# TASK STATEMENT
Report only the number of lines in this material that include "they".

# DATA TO PROCESS

★ ★ ★ ★ ★

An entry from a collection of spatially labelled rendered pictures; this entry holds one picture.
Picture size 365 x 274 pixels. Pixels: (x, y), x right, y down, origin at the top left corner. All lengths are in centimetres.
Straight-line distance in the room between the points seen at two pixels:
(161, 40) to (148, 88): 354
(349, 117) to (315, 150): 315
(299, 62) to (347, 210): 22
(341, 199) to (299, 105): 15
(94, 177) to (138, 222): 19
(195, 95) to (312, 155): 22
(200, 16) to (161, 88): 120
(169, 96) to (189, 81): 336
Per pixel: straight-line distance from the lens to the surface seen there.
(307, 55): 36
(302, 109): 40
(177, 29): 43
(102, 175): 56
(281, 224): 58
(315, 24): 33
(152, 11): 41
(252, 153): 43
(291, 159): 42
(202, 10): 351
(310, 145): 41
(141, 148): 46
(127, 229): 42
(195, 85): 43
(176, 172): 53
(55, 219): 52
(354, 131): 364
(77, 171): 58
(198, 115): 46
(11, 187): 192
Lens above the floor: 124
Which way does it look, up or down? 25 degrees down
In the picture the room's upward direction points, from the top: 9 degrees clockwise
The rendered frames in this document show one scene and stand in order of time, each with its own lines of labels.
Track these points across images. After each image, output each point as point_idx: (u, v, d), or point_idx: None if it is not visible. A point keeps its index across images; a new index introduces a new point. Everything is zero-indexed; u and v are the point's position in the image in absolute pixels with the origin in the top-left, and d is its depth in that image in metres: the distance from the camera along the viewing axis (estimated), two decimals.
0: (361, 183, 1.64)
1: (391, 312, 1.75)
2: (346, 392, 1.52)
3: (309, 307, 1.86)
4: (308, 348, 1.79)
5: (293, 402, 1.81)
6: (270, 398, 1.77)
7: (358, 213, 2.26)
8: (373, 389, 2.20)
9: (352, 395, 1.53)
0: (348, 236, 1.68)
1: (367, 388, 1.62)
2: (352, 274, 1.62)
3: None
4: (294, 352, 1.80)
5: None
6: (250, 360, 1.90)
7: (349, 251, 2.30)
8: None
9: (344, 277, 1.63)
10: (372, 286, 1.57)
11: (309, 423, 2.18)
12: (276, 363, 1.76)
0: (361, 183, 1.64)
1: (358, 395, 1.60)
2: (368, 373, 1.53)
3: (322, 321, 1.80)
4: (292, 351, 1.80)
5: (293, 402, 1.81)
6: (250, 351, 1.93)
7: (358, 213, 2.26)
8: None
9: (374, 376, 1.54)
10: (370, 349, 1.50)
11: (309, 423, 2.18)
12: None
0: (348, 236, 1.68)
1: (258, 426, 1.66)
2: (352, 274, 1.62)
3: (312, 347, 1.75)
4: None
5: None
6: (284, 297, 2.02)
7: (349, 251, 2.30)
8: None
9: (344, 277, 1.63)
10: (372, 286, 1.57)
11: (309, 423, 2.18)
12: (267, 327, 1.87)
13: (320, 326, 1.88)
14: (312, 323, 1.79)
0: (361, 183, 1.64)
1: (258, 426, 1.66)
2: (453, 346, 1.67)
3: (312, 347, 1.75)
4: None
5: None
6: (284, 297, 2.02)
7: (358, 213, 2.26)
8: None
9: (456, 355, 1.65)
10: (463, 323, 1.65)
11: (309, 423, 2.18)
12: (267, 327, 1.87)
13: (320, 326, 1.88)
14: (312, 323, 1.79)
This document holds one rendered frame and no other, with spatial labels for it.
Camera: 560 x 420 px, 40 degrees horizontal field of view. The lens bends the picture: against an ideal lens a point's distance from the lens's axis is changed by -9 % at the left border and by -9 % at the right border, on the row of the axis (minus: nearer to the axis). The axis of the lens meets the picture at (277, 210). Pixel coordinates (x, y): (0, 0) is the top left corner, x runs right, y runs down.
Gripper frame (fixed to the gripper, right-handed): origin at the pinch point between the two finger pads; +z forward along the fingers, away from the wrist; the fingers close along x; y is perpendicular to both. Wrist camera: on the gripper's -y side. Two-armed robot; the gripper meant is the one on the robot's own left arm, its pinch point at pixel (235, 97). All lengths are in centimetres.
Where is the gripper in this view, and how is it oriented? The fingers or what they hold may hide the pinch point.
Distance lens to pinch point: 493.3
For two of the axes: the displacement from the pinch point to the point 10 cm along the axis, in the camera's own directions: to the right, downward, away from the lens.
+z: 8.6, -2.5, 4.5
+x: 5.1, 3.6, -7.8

★ ★ ★ ★ ★

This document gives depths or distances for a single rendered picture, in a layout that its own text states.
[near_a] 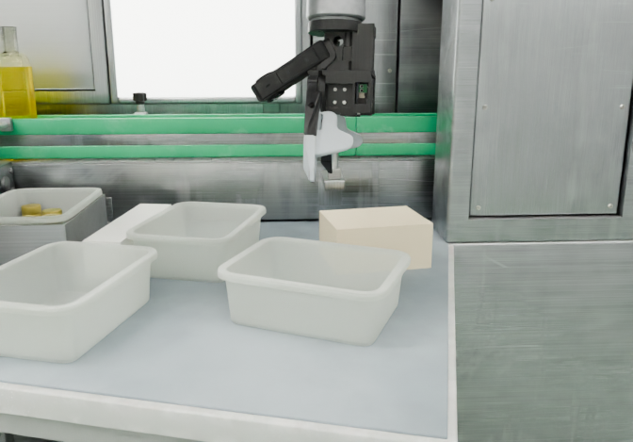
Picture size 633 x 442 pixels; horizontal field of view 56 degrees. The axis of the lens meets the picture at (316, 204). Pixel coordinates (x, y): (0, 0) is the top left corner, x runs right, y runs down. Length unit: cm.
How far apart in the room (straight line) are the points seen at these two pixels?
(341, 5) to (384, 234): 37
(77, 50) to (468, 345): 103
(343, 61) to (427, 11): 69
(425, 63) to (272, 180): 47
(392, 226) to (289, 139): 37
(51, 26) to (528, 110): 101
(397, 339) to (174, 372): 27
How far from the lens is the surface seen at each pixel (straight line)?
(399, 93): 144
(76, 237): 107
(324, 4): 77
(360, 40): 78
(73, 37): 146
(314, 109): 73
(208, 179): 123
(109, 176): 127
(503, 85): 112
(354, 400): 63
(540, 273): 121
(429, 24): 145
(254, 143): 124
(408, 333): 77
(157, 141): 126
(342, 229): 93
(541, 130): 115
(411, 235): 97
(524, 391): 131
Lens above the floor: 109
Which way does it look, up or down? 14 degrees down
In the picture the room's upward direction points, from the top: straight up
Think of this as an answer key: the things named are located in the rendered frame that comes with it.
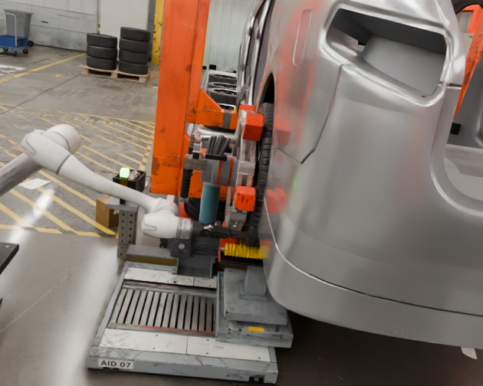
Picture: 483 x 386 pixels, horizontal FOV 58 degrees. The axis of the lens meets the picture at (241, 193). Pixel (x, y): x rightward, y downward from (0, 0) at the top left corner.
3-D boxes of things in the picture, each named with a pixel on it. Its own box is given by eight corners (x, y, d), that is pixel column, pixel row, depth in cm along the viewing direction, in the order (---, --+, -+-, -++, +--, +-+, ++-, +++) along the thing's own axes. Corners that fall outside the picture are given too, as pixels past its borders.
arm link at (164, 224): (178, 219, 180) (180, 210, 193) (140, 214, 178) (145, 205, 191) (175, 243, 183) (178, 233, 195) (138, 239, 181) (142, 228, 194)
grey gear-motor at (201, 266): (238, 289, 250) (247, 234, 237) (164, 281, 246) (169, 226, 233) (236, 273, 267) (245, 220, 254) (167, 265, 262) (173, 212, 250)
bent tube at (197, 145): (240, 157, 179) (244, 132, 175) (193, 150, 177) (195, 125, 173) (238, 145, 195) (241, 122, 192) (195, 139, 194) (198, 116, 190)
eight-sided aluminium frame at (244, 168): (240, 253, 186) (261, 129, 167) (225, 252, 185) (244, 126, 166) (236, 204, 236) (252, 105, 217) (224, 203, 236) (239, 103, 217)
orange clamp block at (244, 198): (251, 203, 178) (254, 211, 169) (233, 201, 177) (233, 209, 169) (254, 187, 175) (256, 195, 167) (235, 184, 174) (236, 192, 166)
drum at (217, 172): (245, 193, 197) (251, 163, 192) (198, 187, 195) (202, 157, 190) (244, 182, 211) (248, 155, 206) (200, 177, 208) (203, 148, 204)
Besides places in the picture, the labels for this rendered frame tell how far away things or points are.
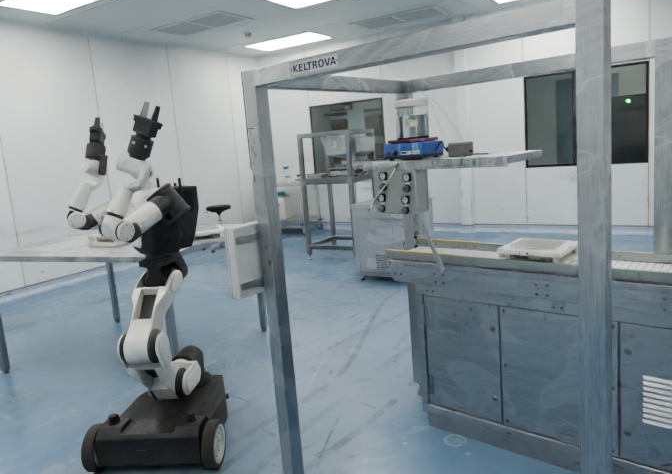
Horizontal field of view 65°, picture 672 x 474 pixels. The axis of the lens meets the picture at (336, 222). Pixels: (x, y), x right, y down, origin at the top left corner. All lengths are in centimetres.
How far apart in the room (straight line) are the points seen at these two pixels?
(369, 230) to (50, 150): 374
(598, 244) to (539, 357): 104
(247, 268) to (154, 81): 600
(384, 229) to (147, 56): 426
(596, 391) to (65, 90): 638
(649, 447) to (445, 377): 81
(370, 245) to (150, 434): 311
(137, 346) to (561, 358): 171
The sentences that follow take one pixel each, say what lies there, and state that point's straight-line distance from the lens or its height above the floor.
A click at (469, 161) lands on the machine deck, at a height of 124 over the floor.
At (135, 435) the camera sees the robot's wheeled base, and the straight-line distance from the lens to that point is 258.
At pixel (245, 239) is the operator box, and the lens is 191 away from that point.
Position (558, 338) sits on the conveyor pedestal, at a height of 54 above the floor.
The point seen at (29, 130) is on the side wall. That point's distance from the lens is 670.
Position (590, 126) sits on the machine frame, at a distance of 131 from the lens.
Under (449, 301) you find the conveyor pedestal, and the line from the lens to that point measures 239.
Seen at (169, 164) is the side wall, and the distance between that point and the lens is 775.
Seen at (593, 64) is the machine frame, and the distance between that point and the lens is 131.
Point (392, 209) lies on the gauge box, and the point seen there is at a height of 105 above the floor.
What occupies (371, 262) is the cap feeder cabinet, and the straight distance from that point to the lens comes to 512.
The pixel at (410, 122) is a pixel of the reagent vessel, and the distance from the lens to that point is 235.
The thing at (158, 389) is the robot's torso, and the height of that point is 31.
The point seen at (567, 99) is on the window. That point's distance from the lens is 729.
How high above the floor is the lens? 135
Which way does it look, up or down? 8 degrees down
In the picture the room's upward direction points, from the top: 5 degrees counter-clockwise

★ ★ ★ ★ ★

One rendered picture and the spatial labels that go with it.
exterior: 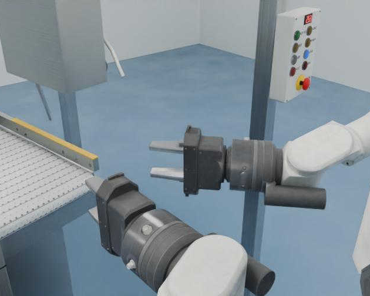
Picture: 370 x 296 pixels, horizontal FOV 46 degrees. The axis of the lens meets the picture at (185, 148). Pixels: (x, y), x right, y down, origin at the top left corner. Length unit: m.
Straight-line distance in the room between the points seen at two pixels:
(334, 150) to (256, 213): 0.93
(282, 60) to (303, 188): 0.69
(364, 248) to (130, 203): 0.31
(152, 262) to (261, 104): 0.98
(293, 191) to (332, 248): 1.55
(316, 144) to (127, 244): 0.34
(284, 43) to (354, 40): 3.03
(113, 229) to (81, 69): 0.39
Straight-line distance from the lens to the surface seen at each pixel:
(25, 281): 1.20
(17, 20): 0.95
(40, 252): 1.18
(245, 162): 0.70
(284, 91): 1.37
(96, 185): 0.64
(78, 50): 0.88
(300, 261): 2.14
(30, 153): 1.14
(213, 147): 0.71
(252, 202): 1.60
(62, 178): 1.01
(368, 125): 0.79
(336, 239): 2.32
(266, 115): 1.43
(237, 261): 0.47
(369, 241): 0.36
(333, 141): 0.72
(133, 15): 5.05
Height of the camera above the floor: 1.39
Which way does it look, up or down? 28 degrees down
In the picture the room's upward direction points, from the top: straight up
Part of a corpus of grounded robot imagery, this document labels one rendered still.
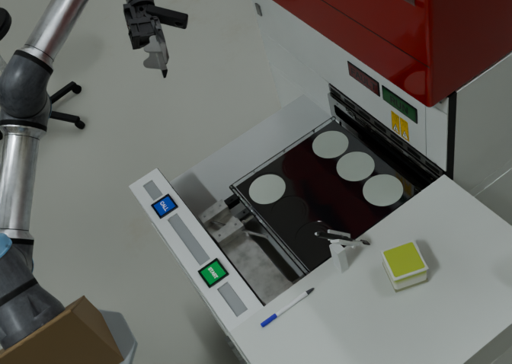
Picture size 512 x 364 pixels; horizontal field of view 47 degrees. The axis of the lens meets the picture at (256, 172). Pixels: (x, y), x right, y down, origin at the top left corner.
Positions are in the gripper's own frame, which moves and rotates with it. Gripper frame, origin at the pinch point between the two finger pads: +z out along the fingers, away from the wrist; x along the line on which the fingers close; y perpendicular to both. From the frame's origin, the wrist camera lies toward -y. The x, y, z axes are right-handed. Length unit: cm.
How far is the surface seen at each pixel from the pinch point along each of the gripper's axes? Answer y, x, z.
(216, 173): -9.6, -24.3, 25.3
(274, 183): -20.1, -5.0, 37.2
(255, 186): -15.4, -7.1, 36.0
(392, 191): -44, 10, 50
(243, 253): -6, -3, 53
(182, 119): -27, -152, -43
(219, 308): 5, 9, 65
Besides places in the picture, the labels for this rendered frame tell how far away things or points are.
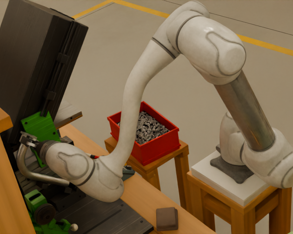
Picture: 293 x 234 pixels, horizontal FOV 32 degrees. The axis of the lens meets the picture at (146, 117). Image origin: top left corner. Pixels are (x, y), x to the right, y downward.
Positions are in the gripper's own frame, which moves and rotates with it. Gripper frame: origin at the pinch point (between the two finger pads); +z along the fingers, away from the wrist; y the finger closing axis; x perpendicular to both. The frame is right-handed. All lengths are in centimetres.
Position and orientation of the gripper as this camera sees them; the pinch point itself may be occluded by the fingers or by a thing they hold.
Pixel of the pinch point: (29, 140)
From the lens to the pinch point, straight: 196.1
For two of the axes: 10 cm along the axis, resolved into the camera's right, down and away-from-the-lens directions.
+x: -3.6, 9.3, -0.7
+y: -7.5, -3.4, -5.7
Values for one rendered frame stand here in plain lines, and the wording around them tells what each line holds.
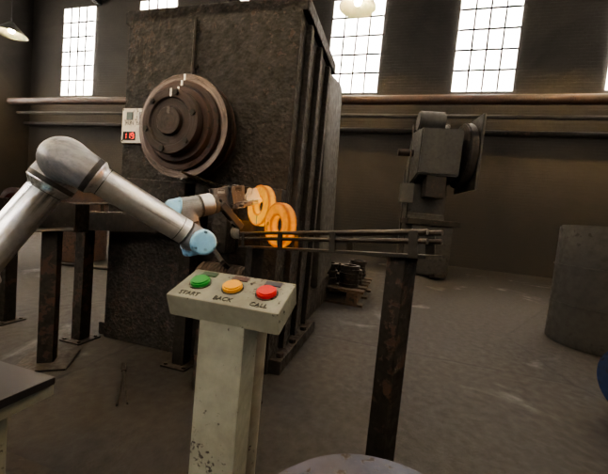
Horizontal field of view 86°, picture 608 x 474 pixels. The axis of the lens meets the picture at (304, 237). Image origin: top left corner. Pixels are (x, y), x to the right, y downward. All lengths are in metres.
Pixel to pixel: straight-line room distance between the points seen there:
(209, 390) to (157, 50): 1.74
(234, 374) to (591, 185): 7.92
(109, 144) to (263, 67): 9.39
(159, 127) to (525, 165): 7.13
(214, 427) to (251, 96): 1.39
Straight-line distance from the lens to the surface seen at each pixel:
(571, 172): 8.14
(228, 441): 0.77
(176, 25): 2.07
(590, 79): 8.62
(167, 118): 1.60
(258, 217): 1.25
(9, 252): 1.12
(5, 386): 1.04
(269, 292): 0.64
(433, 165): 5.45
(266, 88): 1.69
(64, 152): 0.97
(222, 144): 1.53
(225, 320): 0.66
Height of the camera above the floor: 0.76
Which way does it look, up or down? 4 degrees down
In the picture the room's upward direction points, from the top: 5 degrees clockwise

★ ★ ★ ★ ★

# ANSWER BOX
2